> Assignment: Images aside, the whole listing should be written out word for word.

+++ Dataset section +++

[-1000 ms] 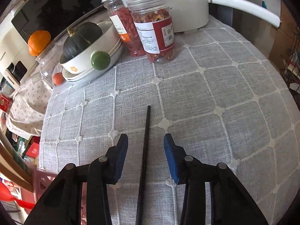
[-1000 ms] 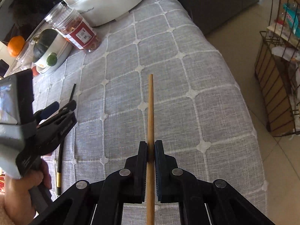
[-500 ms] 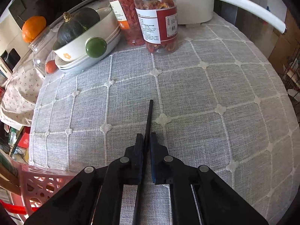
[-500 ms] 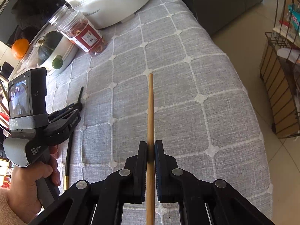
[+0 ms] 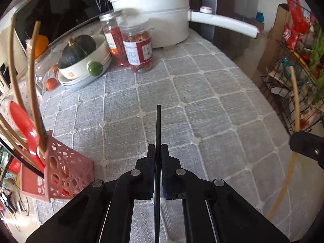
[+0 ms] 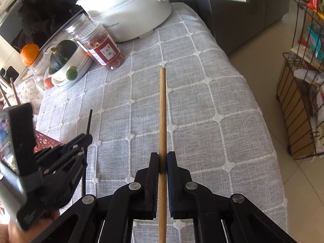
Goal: Organize utensils
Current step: 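Grasp the black chopstick with the left tool while the right tool holds the wooden one, then carry both chopsticks upright over the pink basket and lower them in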
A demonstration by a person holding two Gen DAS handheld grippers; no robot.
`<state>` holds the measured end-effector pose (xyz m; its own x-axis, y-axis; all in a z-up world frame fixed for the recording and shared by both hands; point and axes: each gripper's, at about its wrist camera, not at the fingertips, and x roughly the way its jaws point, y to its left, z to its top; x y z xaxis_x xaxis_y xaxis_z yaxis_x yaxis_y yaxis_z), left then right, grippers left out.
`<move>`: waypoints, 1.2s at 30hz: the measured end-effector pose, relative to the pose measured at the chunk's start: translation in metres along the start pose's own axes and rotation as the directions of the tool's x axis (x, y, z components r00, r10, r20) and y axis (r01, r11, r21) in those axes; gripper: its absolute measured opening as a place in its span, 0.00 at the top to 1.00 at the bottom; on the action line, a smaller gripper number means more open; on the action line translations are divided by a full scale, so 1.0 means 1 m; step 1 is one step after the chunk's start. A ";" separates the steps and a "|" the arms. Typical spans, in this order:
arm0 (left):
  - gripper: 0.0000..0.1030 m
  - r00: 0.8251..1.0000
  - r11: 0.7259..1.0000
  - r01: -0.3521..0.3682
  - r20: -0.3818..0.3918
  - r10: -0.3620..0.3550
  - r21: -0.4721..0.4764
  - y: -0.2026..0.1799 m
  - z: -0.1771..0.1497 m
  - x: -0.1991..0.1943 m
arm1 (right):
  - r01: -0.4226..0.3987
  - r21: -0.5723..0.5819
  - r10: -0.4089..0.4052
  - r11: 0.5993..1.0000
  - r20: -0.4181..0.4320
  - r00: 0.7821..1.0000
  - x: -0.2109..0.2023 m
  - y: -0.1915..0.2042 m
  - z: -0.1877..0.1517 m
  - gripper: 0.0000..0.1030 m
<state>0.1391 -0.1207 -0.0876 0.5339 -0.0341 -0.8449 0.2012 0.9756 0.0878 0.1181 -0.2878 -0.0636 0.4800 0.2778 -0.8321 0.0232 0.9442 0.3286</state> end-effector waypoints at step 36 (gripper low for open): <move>0.95 0.885 0.962 0.194 0.456 -0.088 -0.190 0.137 -0.066 -0.202 | -0.013 -0.334 0.125 0.942 0.317 0.940 -0.074 0.155 -0.027 0.94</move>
<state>0.0049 0.0346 0.0601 0.8297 -0.2154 -0.5149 0.1414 0.9735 -0.1796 0.0627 -0.1567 0.0366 0.7322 0.3233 -0.5995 -0.2773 0.9454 0.1712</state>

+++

> Answer area:
[-1000 ms] 
[-1000 ms] 
[-500 ms] 
[-500 ms] 
[+0 ms] 
[+0 ms] 
Goal: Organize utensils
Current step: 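Grasp the black chopstick with the left tool while the right tool holds the wooden one, then carry both chopsticks upright over the pink basket and lower them in
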A demonstration by a person holding two Gen DAS handheld grippers; no robot.
`<state>` holds the measured end-effector pose (xyz m; its own x-axis, y-axis; all in a z-up world frame fixed for the recording and shared by both hands; point and axes: each gripper's, at about its wrist camera, not at the fingertips, and x roughly the way its jaws point, y to its left, z to its top; x y z xaxis_x xaxis_y xaxis_z yaxis_x yaxis_y yaxis_z), left then right, grippers left out.
`<move>`: waypoints, 1.2s at 30hz: the measured end-effector pose, relative to the pose measured at the chunk's start: translation in metres along the start pose's own axes and rotation as the directions of the tool's x axis (x, y, z components r00, r10, r20) and y axis (r01, r11, r21) in those axes; gripper: its absolute measured opening as a place in its span, 0.00 at the top to 1.00 at the bottom; on the action line, a smaller gripper number means more open; on the action line translations are divided by a full scale, so 1.0 means 1 m; step 1 is one step after the chunk's start. A ";" separates the steps and a "|" the arms. Typical spans, in this order:
arm0 (left):
  - gripper: 0.0000..0.1030 m
  - r00: 0.8251..1.0000
  - r11: 0.7259..1.0000
  - r01: -0.3521..0.3682
  - r20: -0.3818..0.3918
  - r10: -0.3620..0.3550
  - r21: -0.4721..0.4764
  - y: -0.2026..0.1799 m
  - z: -0.1771..0.1497 m
  - x: -0.1991..0.1943 m
arm1 (right):
  - r01: -0.4226..0.3987
  - r21: -0.5723..0.5819
  - r10: -0.4089..0.4052
  - r11: 0.5993..1.0000
  - r20: -0.4181..0.4320
  - r00: 0.7821..1.0000
  - x: -0.2109..0.2023 m
  - y: -0.1915..0.2042 m
  - z: -0.1877..0.1517 m
  - gripper: 0.0000..0.1030 m
<state>0.1391 -0.1207 -0.0876 0.5339 -0.0341 -0.8449 0.2012 0.9756 0.0878 0.1181 -0.2878 -0.0636 0.4800 0.2778 -0.8321 0.0232 0.9442 0.3286</state> end-effector waypoints at step 36 (gripper low for open): <move>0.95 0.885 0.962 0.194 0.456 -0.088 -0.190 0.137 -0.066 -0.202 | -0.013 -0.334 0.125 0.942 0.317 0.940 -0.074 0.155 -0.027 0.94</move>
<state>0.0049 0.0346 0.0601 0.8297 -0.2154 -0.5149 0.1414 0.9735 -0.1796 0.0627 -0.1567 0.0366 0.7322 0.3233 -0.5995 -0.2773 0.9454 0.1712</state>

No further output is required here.